I have just uploaded a new version of FantasySCOTUS: Crowdsourcing a Prediction Market for the Supreme Court to SSRN. This version is significantly improved from the last version. It is currently under consideration by a few top publications, so we should be able to announce the placement soon. Here is the abstract:

Every year the Supreme Court of the United States captivates the minds and curiosity of millions of Americans—yet the inner-workings of the Court are not fully transparent. The Court, without explanation, decides only the cases it wishes. They deliberate and assign authorship in private. The Justices hear oral arguments, and without notice, issue an opinion months later. They sometimes offer enigmatic clues during oral arguments through their questions. Between arguments and the day the Court issues an opinion, the outcome of a case is essentially a mystery. Sometimes the outcome falls along predictable lines; other times the outcome is a complete surprise.

Court-watchers frequently make predictions about the cases in articles, on blogs, and elsewhere. Individually, some may be right, some may be wrong. Until recently, there was not a way to pool together this collective wisdom, and aggregate ex ante predictions for all cases pending before the United States Supreme Court.

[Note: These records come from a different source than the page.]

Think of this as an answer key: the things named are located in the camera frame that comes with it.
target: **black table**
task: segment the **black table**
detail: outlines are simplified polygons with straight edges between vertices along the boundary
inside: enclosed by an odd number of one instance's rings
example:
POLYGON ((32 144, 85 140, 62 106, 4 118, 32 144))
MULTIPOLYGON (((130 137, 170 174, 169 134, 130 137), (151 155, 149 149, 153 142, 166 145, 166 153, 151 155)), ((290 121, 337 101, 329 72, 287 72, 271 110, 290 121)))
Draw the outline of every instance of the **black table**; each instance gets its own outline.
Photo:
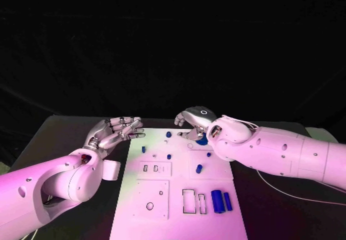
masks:
MULTIPOLYGON (((19 170, 82 147, 87 134, 105 117, 51 116, 10 171, 19 170)), ((146 128, 177 128, 172 119, 143 119, 146 128)), ((293 122, 254 122, 309 136, 293 122)), ((102 180, 94 197, 66 211, 38 230, 35 240, 108 240, 113 228, 130 141, 121 142, 107 159, 121 162, 117 181, 102 180)), ((234 184, 250 240, 346 239, 346 206, 296 199, 274 190, 254 169, 231 162, 234 184)), ((346 194, 307 179, 273 176, 265 180, 288 194, 316 200, 346 203, 346 194)))

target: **gray robot hand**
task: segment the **gray robot hand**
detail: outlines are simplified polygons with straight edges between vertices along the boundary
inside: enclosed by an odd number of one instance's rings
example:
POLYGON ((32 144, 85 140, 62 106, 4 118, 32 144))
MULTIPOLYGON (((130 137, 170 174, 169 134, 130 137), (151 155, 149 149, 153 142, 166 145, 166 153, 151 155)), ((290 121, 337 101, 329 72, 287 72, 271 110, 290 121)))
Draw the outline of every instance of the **gray robot hand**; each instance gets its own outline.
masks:
POLYGON ((218 119, 215 113, 205 106, 192 106, 182 111, 175 124, 183 126, 185 121, 195 127, 190 132, 179 132, 177 135, 189 140, 201 140, 208 132, 209 124, 218 119))
POLYGON ((146 137, 141 126, 140 117, 117 117, 101 120, 88 132, 82 148, 97 151, 105 158, 120 142, 146 137))

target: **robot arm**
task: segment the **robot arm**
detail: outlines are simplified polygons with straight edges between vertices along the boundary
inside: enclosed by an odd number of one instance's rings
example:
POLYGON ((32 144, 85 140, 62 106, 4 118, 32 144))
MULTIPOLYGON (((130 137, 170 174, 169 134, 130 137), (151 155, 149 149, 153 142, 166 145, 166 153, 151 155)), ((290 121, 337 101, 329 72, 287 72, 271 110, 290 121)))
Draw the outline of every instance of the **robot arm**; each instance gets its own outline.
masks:
MULTIPOLYGON (((179 118, 199 108, 188 108, 179 118)), ((316 140, 283 129, 254 124, 248 127, 244 124, 248 122, 225 115, 205 126, 199 117, 189 118, 189 123, 203 129, 208 144, 221 159, 237 160, 268 174, 312 179, 346 189, 345 144, 316 140)))
POLYGON ((20 239, 91 199, 102 179, 117 180, 120 163, 102 159, 121 141, 146 136, 141 126, 139 117, 102 120, 81 149, 0 176, 2 239, 20 239))

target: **black curtain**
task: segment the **black curtain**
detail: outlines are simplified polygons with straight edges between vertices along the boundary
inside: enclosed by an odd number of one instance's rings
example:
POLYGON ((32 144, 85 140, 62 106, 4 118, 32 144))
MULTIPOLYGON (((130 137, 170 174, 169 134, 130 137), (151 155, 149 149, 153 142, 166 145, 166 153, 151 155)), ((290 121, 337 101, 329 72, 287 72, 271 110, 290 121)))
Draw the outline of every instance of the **black curtain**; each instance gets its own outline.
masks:
POLYGON ((52 114, 173 119, 196 105, 336 129, 343 3, 115 4, 2 8, 3 135, 29 141, 52 114))

Now there is such a tool. FantasySCOTUS.net from the Harlan Institute is the Internet’s premier Supreme Court Fantasy League, and the first crowdsourced prediction market for jurisprudential speculation. During the October 2009 Supreme Court term, 5,000 members made over 11,000 predictions for all 81 cases decided. Based on this data, FantasySCOTUS predicted the outcome in more than fifty percent of the cases decided, and the top-ranked predictors forecasted 75% of the cases correctly. This essay explores the wisdom of the crowds in this prediction market and assesses the accuracy of FantasySCOTUS.

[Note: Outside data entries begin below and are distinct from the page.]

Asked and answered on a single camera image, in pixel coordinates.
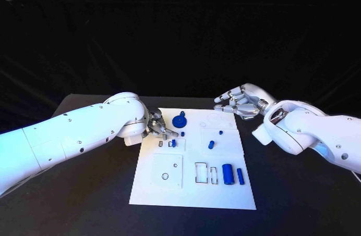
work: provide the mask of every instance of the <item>black backdrop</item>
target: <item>black backdrop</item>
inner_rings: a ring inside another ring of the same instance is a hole
[[[0,11],[0,131],[49,118],[70,93],[217,97],[246,82],[360,116],[356,6],[2,0]]]

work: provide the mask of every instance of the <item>black table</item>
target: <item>black table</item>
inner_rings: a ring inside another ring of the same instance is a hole
[[[73,94],[54,115],[107,97]],[[210,98],[142,101],[214,106]],[[0,235],[360,235],[361,183],[311,149],[295,156],[275,143],[263,146],[252,135],[260,123],[262,116],[237,117],[257,210],[130,205],[140,144],[126,147],[114,138],[0,199]]]

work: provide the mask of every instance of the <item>robotic hand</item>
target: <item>robotic hand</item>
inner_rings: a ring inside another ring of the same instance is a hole
[[[291,154],[308,147],[335,165],[361,173],[361,119],[328,116],[301,101],[276,101],[256,85],[247,83],[224,93],[214,102],[230,99],[230,105],[214,109],[252,119],[259,113],[263,124],[253,135],[263,145],[272,141]]]
[[[104,103],[83,107],[0,135],[0,197],[60,162],[106,144],[116,136],[127,146],[149,133],[178,137],[162,112],[148,109],[139,96],[125,92]]]

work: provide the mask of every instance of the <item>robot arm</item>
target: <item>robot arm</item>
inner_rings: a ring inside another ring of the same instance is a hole
[[[178,137],[162,112],[148,110],[133,93],[112,96],[49,120],[0,135],[0,197],[60,162],[106,144],[116,136],[126,145],[148,134]]]
[[[230,106],[214,109],[242,115],[243,119],[265,115],[253,135],[263,145],[272,141],[298,155],[311,147],[335,165],[361,173],[361,120],[350,116],[328,116],[317,107],[299,101],[281,101],[256,85],[247,83],[230,90],[216,102],[230,98]]]

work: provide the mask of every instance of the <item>blue tube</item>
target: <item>blue tube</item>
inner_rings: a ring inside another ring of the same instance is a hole
[[[226,185],[233,185],[236,179],[234,179],[234,177],[233,177],[231,164],[224,164],[224,165],[223,165],[223,170],[224,170],[224,184],[226,184]]]
[[[237,168],[237,174],[239,174],[240,185],[244,185],[243,170],[240,168]]]
[[[213,147],[214,147],[214,141],[210,141],[208,148],[213,149]]]

FantasySCOTUS is only two years old, but the implications, and applications of this information market are intriguing. First, from a jurisprudential perspective, FantasySCOTUS illuminates public perceptions of how the Supreme Court works as an institution. Specifically, it serves as a comprehensive polling device to provide an honest, albeit unscientific, survey of how a large sample size of Court watchers view the Justices, and their legal realist ideological proclivities, particularly in 5-4 cases. If FantasySCOTUS can accurately reduce the Justices to nothing more than a conservative, or liberal vote, that may have broader implications to the rule of law, and objective, detached standards of judging.

From a practical perspective, with more accurate future versions of FantasySCOTUS, attorneys will be able to rely on this program to assist them with litigation decisions involving cases pending before the Supreme Court. As our understanding of judicial behavior improves—perhaps through scanning all filings in PACER—and the program can shift from a pure crowdsourcing technique to a commoditized super cruncher information service, a prediction engine can be created for lower courts, vastly increasing the value for practicing attorneys.